QC test of your ELISA Coated Plates for Competitive and Sandwich ELISA methods

ELISA Coating and Blocking Protocol and Tips

• • Bring out coated plates and ELISA components 30 Min before starting the test.
  • Pick 16 wells and put inside an empty plate. (Return back remained coated well strips to 4℃)
  • Add 20 µl standard (6 standard from 0 to maximum biological concentration), 1 Low concentration control and 1 high concentration control in duplicate.
  • Add 100 µl ELISA Enzyme conjugate.

 Note: In this step you can use commercial serum controls and positive and negative standards or make your own Conjugate by diluting HRP-Ag / HRP-Ab in ELISA Conjugate Stabilizer reagent.
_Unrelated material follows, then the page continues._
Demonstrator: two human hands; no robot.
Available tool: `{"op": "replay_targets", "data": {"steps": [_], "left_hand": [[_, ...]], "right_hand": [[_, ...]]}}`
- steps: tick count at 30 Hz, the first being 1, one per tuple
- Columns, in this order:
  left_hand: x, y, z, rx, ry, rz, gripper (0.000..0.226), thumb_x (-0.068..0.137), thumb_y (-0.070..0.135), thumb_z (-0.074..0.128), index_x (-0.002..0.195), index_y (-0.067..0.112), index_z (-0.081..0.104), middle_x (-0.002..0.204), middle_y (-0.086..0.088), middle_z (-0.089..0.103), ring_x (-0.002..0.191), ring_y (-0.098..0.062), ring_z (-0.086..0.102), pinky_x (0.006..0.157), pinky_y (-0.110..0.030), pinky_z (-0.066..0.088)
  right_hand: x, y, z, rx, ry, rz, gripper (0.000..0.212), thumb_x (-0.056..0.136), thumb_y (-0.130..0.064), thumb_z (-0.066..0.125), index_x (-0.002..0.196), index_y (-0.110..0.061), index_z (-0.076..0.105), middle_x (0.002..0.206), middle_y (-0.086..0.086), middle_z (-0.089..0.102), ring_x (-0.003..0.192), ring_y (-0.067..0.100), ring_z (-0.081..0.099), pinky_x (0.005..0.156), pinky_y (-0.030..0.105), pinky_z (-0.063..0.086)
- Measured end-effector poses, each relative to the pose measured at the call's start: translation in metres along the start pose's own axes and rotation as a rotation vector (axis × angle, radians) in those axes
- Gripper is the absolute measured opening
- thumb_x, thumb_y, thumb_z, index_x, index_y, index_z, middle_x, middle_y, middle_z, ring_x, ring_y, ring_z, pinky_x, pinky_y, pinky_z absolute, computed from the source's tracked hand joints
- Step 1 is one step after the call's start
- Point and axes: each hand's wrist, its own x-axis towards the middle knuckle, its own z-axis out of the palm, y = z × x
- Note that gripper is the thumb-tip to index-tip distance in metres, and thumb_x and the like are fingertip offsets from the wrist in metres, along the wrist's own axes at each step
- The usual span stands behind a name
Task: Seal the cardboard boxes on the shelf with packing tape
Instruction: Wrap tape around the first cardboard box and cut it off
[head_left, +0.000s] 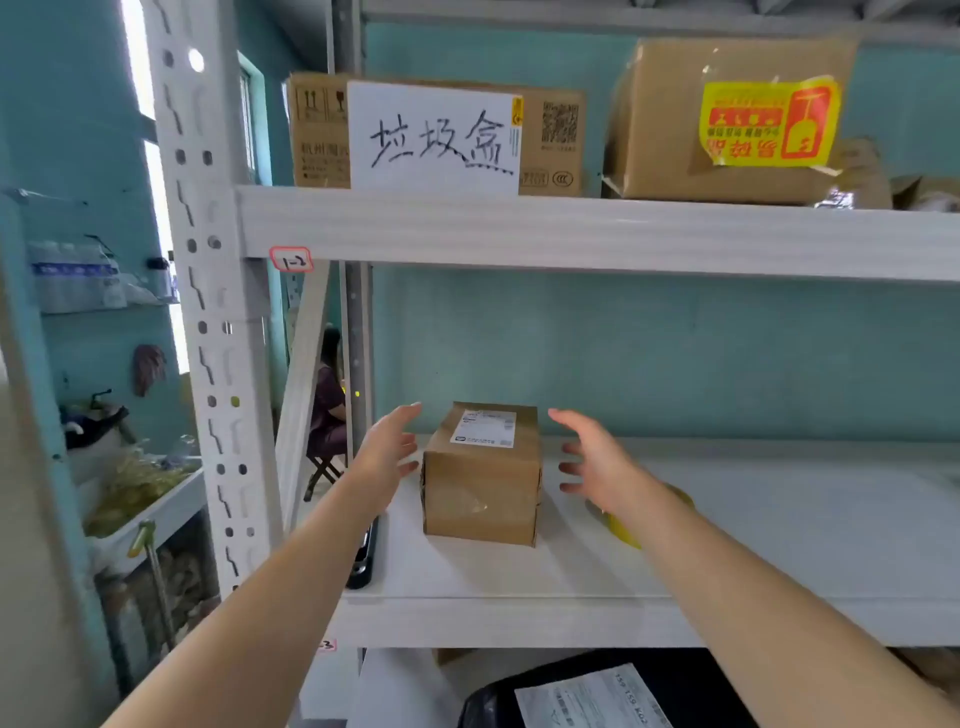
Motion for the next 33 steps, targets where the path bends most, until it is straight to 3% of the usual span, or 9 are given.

• • Cover the plate with an adhesive plastic and incubate for 1 to 2h at room temperature or 37℃.
  • Wash plate 3 times with ready to use ELISA Wash Buffer.
  • Add 100 µl ELISA Conjugate Buffer and incubate for 30 Min to1h at room temperature or 37℃.
  • Wash plate 3 times with ready to use ELISA Wash Buffer.
  • Add 100 µl ELISA Grade sensitive TMB Substrate and put plate in dark for 10Min.
  • Add 100 µl ELISA stop solution to stop the reaction.
  • Read results in less than 10 Min.